From the material below, set down exactly the lines that run from the one containing "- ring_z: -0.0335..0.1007" to the one containing "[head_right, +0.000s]", minus the pictures.
────────────────
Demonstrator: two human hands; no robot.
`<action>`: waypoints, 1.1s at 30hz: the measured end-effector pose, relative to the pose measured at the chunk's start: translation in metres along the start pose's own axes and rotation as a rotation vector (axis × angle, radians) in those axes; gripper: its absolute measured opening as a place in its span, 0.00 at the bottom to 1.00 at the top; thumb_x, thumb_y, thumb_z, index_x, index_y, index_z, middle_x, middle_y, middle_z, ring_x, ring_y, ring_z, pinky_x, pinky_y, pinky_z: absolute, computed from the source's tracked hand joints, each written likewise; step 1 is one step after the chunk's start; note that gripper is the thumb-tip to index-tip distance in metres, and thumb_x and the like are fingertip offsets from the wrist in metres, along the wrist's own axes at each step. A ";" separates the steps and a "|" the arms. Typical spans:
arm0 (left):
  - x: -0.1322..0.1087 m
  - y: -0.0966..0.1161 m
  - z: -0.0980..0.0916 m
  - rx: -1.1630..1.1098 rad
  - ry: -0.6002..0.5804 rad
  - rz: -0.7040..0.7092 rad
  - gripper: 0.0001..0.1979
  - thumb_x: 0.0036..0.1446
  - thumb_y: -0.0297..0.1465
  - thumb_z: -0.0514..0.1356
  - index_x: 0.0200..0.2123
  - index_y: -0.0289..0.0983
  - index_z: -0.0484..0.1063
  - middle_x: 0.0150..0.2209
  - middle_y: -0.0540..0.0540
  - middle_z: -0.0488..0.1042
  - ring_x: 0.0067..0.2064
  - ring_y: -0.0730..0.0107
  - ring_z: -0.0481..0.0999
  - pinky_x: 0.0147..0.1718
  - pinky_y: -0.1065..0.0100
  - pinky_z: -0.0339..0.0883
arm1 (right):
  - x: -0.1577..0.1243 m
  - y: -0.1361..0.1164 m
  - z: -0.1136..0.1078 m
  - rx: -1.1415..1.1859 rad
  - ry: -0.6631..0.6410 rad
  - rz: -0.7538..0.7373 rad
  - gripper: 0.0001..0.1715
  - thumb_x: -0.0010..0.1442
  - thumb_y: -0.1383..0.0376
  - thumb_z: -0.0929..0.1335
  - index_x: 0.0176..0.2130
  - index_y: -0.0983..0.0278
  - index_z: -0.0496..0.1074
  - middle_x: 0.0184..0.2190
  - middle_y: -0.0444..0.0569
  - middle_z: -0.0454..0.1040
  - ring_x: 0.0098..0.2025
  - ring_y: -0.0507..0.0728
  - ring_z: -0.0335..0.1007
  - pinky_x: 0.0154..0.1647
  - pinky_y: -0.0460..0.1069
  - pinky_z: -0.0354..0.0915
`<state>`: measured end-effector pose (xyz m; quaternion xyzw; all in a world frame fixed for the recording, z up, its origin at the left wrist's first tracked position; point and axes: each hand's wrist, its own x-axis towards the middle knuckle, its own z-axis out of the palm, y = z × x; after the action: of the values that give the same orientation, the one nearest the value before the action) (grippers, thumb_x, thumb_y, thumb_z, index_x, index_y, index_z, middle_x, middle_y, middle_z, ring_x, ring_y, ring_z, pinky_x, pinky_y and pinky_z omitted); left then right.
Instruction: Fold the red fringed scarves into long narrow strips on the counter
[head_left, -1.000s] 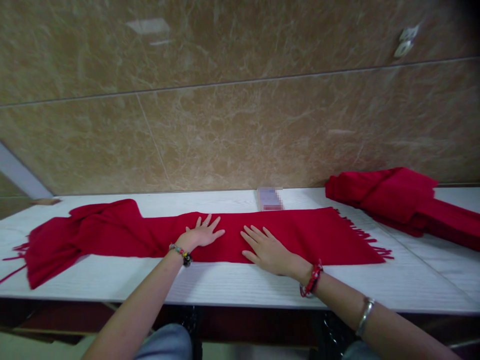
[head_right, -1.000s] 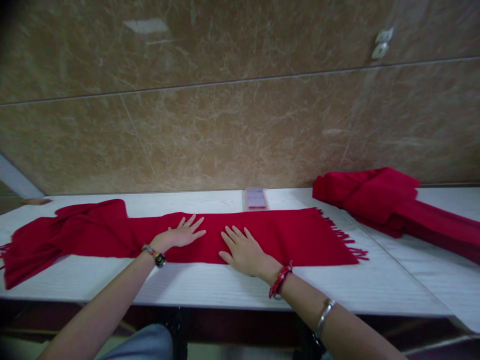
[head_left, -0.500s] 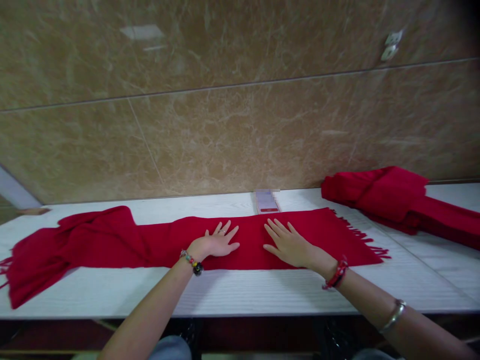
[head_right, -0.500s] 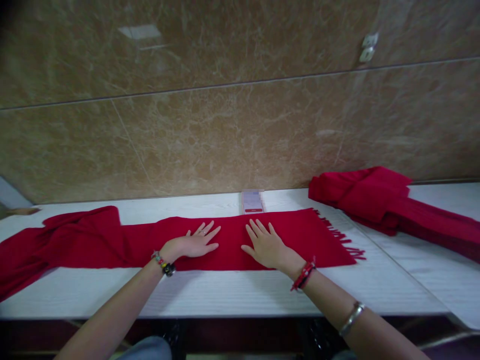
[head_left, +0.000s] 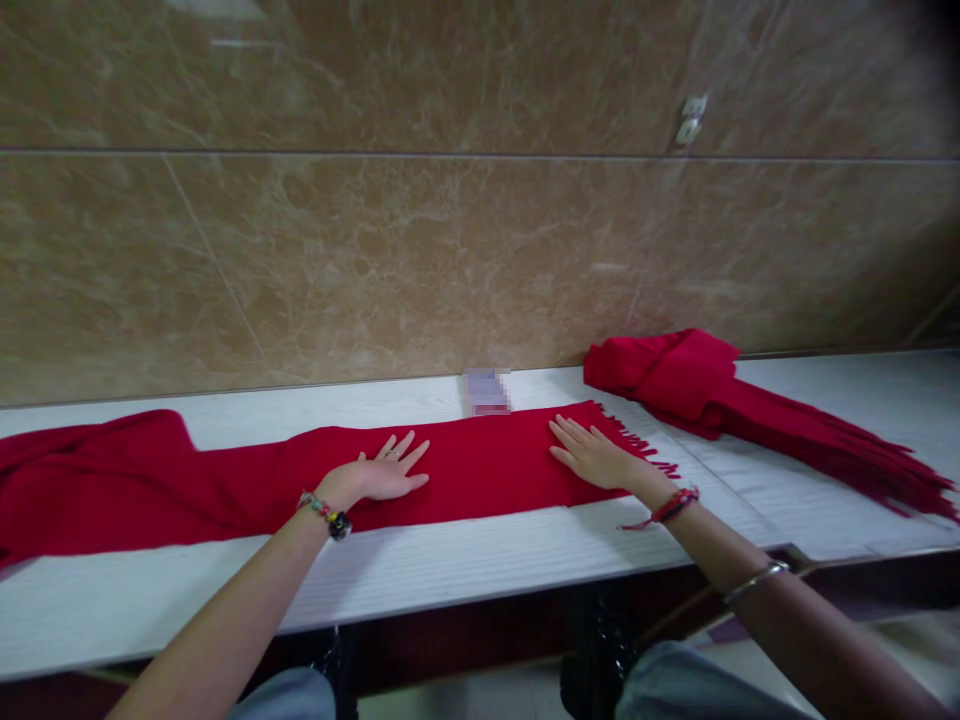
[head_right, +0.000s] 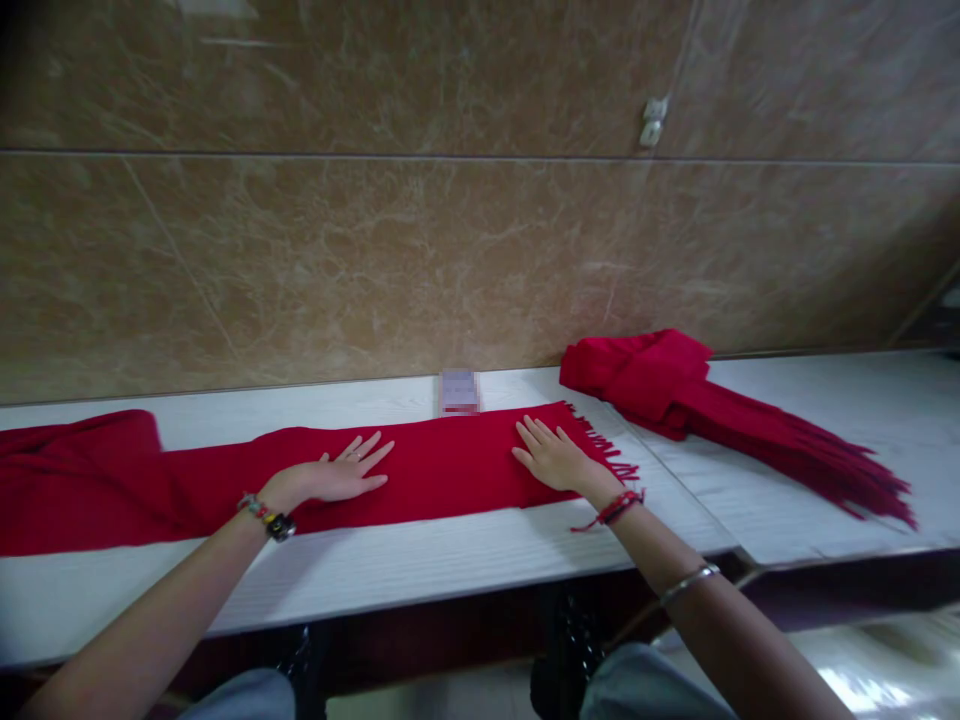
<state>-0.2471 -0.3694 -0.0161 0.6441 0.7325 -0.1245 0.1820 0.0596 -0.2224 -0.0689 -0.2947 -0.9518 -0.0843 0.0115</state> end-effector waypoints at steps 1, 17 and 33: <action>-0.001 0.000 -0.001 0.002 -0.002 -0.002 0.32 0.56 0.47 0.40 0.62 0.44 0.35 0.63 0.47 0.28 0.63 0.53 0.31 0.52 0.37 0.35 | -0.004 0.006 0.002 -0.024 0.006 0.011 0.21 0.62 0.68 0.54 0.50 0.67 0.66 0.59 0.62 0.52 0.61 0.68 0.41 0.49 0.69 0.54; 0.027 0.099 0.016 0.043 0.159 0.337 0.34 0.57 0.50 0.40 0.62 0.41 0.37 0.64 0.43 0.32 0.63 0.57 0.30 0.56 0.46 0.32 | 0.018 0.000 -0.009 0.146 0.051 0.160 0.26 0.64 0.59 0.53 0.57 0.70 0.56 0.60 0.59 0.51 0.61 0.62 0.43 0.56 0.63 0.48; 0.007 0.144 0.012 0.310 0.465 0.623 0.16 0.57 0.21 0.47 0.46 0.36 0.65 0.42 0.40 0.70 0.43 0.62 0.71 0.38 0.64 0.67 | -0.048 -0.021 -0.062 0.214 0.065 -0.237 0.14 0.57 0.64 0.63 0.43 0.66 0.70 0.39 0.51 0.73 0.41 0.55 0.67 0.41 0.49 0.63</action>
<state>-0.1041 -0.3476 -0.0225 0.8655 0.4969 -0.0234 -0.0585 0.0861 -0.2763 -0.0147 -0.1743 -0.9826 0.0075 0.0633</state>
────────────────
> **Answer section**:
  - ring_z: -0.0335..0.1007
  - pinky_x: 0.0154..0.1647
  - pinky_y: -0.0460..0.1069
  - pinky_z: -0.0354..0.0915
`<state>`: measured end-effector pose (xyz m; quaternion xyzw; all in a world frame fixed for the recording, z up, its origin at the left wrist's first tracked position; point and axes: each hand's wrist, its own x-axis towards the middle knuckle, its own z-axis out of the palm, y = z × x; after the action: of the values that give the same orientation, the one nearest the value before the action) (grippers, thumb_x, thumb_y, thumb_z, index_x, index_y, index_z, middle_x, middle_y, middle_z, ring_x, ring_y, ring_z, pinky_x, pinky_y and pinky_z omitted); left then right.
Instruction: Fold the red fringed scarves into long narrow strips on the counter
[head_left, -1.000s] 
[head_right, -1.000s] 
[head_left, -0.500s] 
[head_right, -0.500s] 
[head_left, +0.000s] 
[head_right, +0.000s] 

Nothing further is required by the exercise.